Modelling the impact of changes in the extracellular environment on the cytosolic free NAD(+)/NADH ratio during cell culture

Cancer cells depend on glucose metabolism via glycolysis as a primary energy source, despite the presence of oxygen and fully functioning mitochondria, in order to promote growth, proliferation and longevity. Glycolysis relies upon NAD(+) to accept electrons in the glyceraldehyde-3-phosphate dehydrogenase (GAPDH) reaction, linking the redox state of the cytosolic NAD(+) pool to glycolytic rate.

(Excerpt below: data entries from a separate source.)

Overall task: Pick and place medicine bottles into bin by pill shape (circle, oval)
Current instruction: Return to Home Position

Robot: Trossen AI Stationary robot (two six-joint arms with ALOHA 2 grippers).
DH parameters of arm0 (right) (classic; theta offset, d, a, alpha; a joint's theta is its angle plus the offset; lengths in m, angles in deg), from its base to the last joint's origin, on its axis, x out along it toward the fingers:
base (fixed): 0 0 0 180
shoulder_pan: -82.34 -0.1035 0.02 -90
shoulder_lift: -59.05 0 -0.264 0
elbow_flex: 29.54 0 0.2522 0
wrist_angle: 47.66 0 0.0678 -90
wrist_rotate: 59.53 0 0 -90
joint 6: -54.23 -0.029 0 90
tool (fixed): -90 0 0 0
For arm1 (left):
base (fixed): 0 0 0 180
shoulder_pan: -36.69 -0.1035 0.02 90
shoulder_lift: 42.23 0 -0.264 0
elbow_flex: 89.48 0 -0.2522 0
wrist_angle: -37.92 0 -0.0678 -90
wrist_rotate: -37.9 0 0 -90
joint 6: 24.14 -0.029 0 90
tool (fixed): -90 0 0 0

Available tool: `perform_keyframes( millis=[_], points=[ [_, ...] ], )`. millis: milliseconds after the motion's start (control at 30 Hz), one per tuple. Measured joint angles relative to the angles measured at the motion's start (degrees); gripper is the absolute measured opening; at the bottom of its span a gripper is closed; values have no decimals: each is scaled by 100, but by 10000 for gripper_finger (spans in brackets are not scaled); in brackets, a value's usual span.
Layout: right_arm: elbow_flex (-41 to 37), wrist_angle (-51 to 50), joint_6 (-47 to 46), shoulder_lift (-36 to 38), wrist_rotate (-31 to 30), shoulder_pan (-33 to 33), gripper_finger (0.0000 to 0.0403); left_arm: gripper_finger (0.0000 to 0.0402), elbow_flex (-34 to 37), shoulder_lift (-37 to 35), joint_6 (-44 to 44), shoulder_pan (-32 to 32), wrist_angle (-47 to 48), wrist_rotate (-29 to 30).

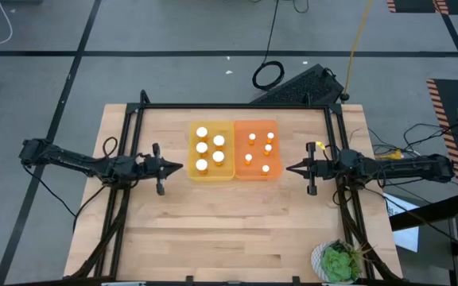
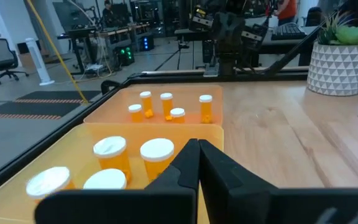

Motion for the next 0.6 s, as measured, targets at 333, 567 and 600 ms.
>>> perform_keyframes(
  millis=[333,567,600],
  points=[
    [-74,-480,-212,819,322,321,0,10,0,-134,57,0,332,74],
    [-76,-715,-227,1419,-309,502,0,8,0,-134,59,0,305,94],
    [-75,-807,-253,1468,-405,502,0,10,0,-134,59,0,304,96]
  ],
)
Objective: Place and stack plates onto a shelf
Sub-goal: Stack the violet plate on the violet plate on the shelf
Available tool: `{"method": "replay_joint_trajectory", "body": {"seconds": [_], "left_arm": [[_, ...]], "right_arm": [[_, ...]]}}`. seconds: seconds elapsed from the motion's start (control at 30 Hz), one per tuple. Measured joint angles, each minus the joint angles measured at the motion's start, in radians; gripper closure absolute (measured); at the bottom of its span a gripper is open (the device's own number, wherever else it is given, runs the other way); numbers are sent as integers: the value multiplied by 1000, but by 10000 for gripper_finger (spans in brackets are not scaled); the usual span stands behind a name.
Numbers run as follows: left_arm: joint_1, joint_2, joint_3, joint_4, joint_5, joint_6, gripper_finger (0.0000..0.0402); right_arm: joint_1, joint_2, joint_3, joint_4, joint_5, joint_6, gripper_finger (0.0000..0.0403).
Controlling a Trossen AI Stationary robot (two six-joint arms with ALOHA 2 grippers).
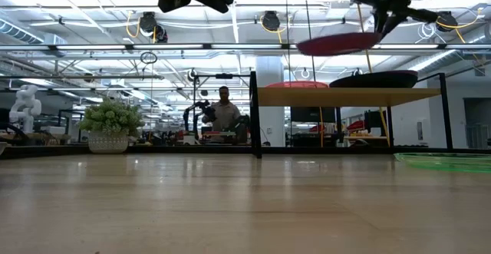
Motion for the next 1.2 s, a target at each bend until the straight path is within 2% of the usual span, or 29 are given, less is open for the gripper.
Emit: {"method": "replay_joint_trajectory", "body": {"seconds": [0.23,0.63,1.2], "left_arm": [[0,0,0,-15,0,-9,327],[6,0,0,-31,0,-18,327],[7,0,0,-31,0,-15,327]], "right_arm": [[-101,44,0,-28,-23,-91,403],[-266,45,0,-73,-15,-211,403],[-399,44,-17,-107,-20,-276,403]]}}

The free cytosolic NAD(+)/NADH ratio is involved in over 700 oxidoreductive enzymatic reactions and as such, the NAD(+)/NADH ratio is regarded as a metabolic readout of overall cellular redox state. Many experimental techniques that monitor or measure total NAD(+) and NADH are unable to distinguish between protein-bound and unbound forms. Yet total NAD(+)/NADH measurements yield little information, since it is the free forms of NAD(+) and NADH that determine the kinetic and thermodynamic influence of redox potential on glycolytic rate. Indirect estimations of free NAD(+)/NADH are based on the lactate/pyruvate (L/P) ratio at chemical equilibrium, but these measurements are often undermined by high lability. To elucidate the sensitivity of the free NAD(+)/NADH ratio to changes in extracellular substrate, an in silico model of hepatocarcinoma glycolysis was constructed and validated against in vitro data. Model simulations reveal that over experimentally relevant concentrations, changes in extracellular glucose and lactate concentration during routine cancer cell culture can lead to significant deviations in the NAD(+)/NADH ratio. Based on the principles of chemical equilibrium, the model provides a platform from which experimentally challenging situations may be examined, suggesting that extracellular substrates play an important role in cellular redox and bioenergetic homeostasis.